REQUIRED ACTION: Reproduce word for word the lines between those holding "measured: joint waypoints" and "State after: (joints", inclusive, and nothing else from the data below.
───── PROVIDED INFORMATION
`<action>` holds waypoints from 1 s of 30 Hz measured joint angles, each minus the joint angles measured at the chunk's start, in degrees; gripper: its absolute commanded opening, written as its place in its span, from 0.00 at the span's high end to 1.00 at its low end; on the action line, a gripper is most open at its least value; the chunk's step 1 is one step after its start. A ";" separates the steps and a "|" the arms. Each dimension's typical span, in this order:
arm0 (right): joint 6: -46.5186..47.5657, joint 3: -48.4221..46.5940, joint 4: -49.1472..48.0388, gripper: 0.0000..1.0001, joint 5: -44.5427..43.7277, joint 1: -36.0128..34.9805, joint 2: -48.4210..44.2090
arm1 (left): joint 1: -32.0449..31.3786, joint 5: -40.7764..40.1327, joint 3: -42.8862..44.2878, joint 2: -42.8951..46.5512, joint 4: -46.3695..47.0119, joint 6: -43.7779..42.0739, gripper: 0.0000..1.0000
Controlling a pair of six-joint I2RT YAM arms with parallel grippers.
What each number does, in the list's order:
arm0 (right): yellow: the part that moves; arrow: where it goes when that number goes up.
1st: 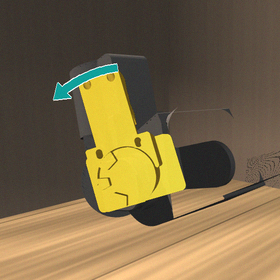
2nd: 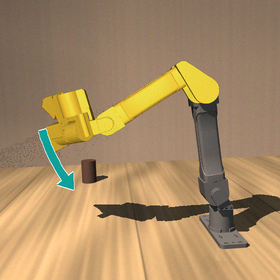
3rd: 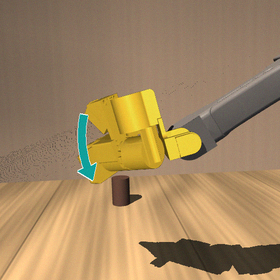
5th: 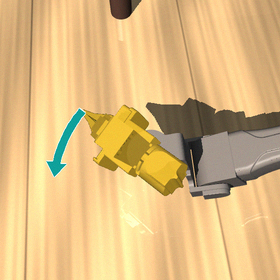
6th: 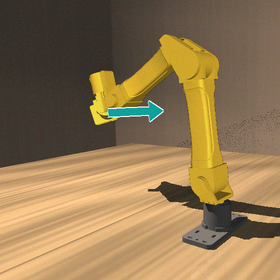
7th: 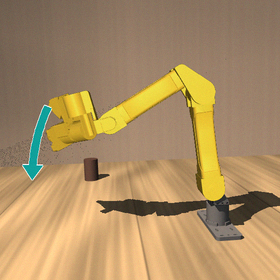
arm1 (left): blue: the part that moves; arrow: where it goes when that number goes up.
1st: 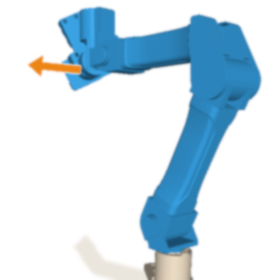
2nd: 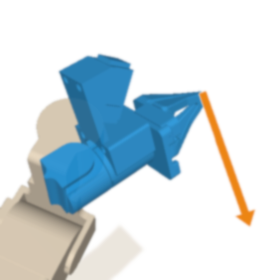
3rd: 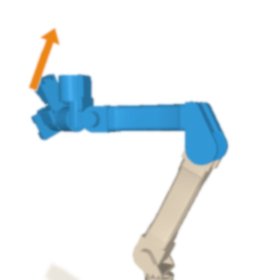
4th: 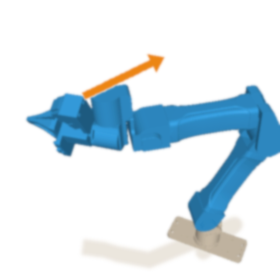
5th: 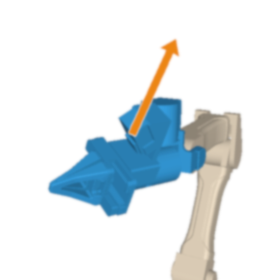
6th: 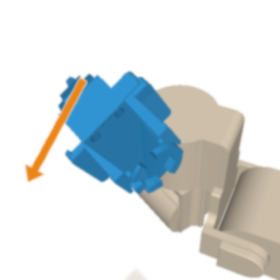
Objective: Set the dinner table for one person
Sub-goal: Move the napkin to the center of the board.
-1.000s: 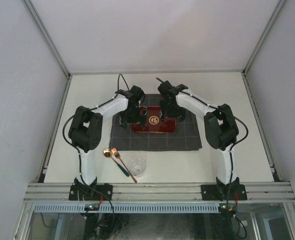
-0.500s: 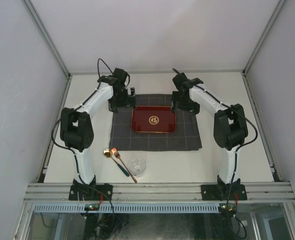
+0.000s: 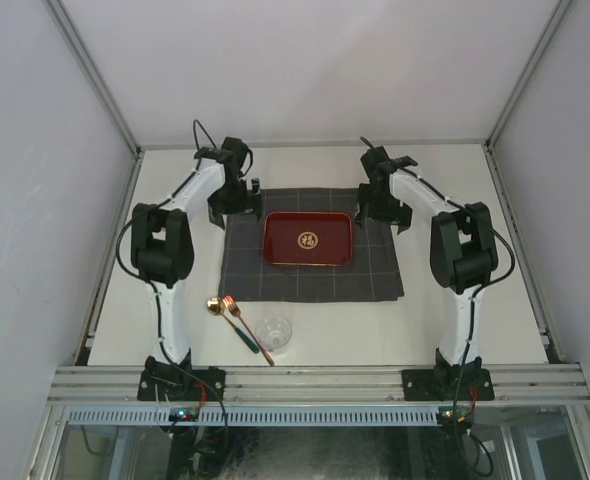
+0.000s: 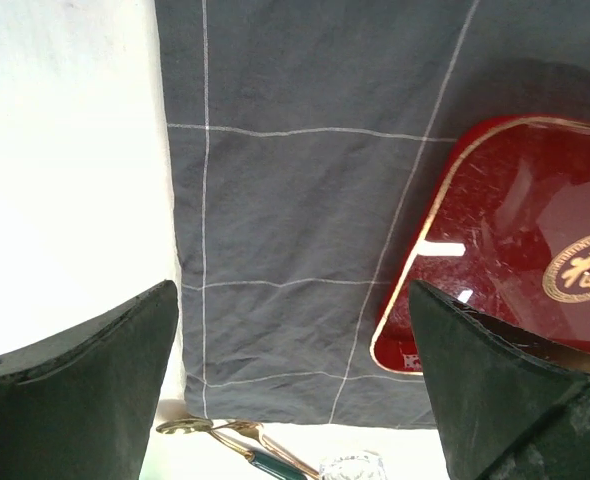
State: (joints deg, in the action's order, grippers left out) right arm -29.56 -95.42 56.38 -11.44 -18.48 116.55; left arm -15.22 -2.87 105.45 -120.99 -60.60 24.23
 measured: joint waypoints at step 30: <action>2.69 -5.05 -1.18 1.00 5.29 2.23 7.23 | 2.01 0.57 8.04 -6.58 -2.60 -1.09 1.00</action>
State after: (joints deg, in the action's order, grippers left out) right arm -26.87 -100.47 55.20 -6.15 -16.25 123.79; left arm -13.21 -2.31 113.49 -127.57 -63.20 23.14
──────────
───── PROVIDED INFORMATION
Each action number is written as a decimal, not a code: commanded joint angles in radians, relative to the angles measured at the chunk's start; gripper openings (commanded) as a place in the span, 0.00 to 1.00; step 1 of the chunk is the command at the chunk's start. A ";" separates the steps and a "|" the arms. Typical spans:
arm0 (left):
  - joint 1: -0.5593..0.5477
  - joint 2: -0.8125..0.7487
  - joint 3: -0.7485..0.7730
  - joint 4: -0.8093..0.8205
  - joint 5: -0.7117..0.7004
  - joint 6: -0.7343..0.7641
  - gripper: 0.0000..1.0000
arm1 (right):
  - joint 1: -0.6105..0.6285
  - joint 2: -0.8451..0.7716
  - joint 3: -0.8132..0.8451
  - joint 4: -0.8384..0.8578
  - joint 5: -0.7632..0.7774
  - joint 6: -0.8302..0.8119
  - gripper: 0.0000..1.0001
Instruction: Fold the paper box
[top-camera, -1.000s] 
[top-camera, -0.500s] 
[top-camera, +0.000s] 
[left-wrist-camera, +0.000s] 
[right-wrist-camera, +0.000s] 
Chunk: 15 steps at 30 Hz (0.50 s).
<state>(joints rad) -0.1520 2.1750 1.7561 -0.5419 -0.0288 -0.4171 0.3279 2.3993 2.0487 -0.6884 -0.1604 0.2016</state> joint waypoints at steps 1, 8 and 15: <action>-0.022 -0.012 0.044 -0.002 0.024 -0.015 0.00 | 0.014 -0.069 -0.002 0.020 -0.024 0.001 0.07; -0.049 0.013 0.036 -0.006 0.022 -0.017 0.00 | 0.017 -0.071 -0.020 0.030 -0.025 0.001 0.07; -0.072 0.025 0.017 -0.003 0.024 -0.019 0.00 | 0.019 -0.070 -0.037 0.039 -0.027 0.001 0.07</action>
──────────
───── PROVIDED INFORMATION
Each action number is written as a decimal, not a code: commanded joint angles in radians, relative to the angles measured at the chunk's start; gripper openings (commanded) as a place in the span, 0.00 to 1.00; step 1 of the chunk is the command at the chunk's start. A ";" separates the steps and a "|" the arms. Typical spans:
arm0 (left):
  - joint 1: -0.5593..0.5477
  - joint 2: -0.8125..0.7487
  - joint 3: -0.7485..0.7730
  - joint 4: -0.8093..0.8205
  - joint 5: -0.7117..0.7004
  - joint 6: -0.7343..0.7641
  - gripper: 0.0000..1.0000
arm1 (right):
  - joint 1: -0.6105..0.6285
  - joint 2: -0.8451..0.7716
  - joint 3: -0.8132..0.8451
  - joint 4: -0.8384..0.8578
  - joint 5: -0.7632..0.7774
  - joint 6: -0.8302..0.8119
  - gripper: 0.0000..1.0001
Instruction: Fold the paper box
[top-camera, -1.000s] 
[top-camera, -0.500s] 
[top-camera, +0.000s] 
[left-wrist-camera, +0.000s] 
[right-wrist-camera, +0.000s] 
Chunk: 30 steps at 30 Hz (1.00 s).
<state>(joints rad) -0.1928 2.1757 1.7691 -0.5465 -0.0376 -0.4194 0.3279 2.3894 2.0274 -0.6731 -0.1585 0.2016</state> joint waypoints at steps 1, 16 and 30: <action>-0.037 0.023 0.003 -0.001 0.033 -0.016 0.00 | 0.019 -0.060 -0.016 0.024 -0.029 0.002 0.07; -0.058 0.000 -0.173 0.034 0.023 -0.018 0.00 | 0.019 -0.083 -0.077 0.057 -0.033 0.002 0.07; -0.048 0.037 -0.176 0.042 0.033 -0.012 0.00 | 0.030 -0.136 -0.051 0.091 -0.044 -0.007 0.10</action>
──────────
SOLUTION FOR THIS PROBLEM:
 measured: joint waypoints at step 30: <action>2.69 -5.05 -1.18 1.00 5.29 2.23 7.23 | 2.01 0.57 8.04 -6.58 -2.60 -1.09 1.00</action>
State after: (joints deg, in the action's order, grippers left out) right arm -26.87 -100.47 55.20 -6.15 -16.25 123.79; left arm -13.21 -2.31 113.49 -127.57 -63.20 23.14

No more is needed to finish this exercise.